Het hof neemt deze conclusie over en maakt die tot de zijne. Het bewezen verklaarde kan verdachte derhalve niet worden toegerekend. Hij dient daarom te worden ontslagen van alle rechtsvervolging."
- en onder het opschrift ′oplegging van de maatregel van plaatsing in een psychiatrisch ziekenhuis' onder meer:
"De hiervoor genoemde gedragsdeskundigen hebben zich in hun rapportages eveneens uitgelaten over het gevaar voor herhaling en, daarmee samenhangend, de in deze zaak meest geëigende strafrechtelijke afdoening. Zij stellen zich op het standpunt dat de kans op recidiveren sterk verhoogd is, zolang de schizofrene stoornis niet effectief is behandeld.
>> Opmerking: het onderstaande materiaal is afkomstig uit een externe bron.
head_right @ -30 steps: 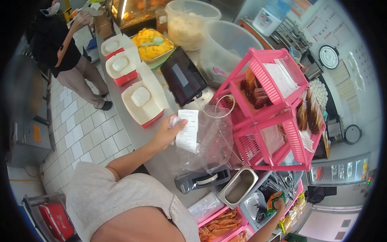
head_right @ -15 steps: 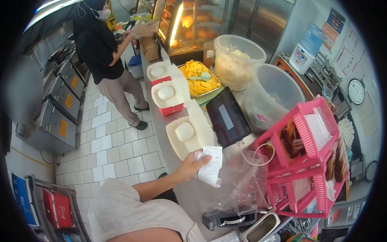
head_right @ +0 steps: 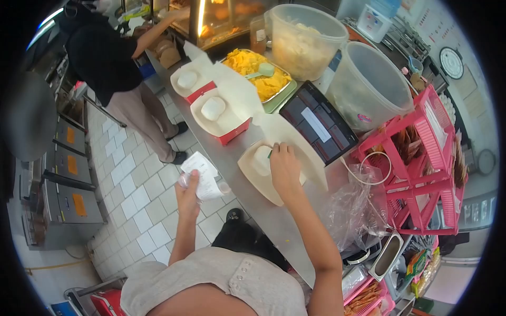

Het hof heeft in dit verband onder meer gelet op de navolgende overwegingen, zakelijk weergegeven:
Bij een schizofrene procespsychose ontwikkelen zich na een psychotische periode (opmerking van het hof: daarvan is in 1997 en 2006 kennelijk sprake geweest) negatieve symptomen, zoals apathie, kritiek- en oordeelsstoornissen, cognitieve dysfunctie, psychotische misinterpretaties van sociale situaties, zeer heftige haatgevoelens, gepaard gaande met moeilijk te verklaren agressieve uitbarstingen en egocentrisch autistiform gedrag. Deze uit het ziektebeeld voortkomende factoren verhogen de kans op recidive. Vooral personen uit de primaire steungroep lopen daarbij risico. Indien betrokkene bij zijn moeder zou gaan wonen, zoals hij op enig moment van plan was, zou het risico worden verlegd van zijn echtgenote naar zijn moeder.
(...)
Over het kader, waarbinnen behandeling van verdachte zou moeten plaatsvinden heeft het hof overwogen gelet op de navolgende overwegingen, zakelijk weergegeven:
Effectieve psychiatrische behandeling van (ernstige) schizofrenie vereist opname in een psychiatrisch ziekenhuis, waarbij antipsychotische medicatie onmisbaar zal blijken te zijn. Betrokkene is nog nooit elders dan in de gevangenis psychiatrisch behandeld. Zijn aandoening zou aanzienlijk kunnen verbeteren, zowel voor wat betreft het eigen functioneren als het gevaar voor anderen, bij het goed instellen op (depot)medicatie, verpleegkundige begeleiding en het voorbereiden van goede nazorg na ontslag. Omdat betrokkene nooit eerder in de geestelijke gezondheidszorg is behandeld, lijkt dit de meest voor de hand liggende setting. Onderzoeker adviseert betrokkene de maatregel van plaatsing in een psychiatrisch ziekenhuis op te leggen. Een behandeling van een jaar lijkt voldoende om het recidivegevaar af te wenden.
(...)
Nu er ten tijde van het begaan van het bewezen verklaarde feit bij verdachte sprake was van een ziekelijke stoornis en/of een gebrekkige ontwikkeling van de geestvermogens en verdachte als gevaarlijk voor anderen kan worden beschouwd, acht het hof behandeling van verdachte, conform het daartoe strekkende advies van de hiervoor aangehaalde gedragsdeskundigen noodzakelijk. Het hof zal daarom aan verdachte, conform het vonnis in eerste aanleg, de vordering van de advocaat-generaal aan verdachte de maatregel van plaatsing in een psychiatrisch ziekenhuis opleggen voor de duur van een jaar."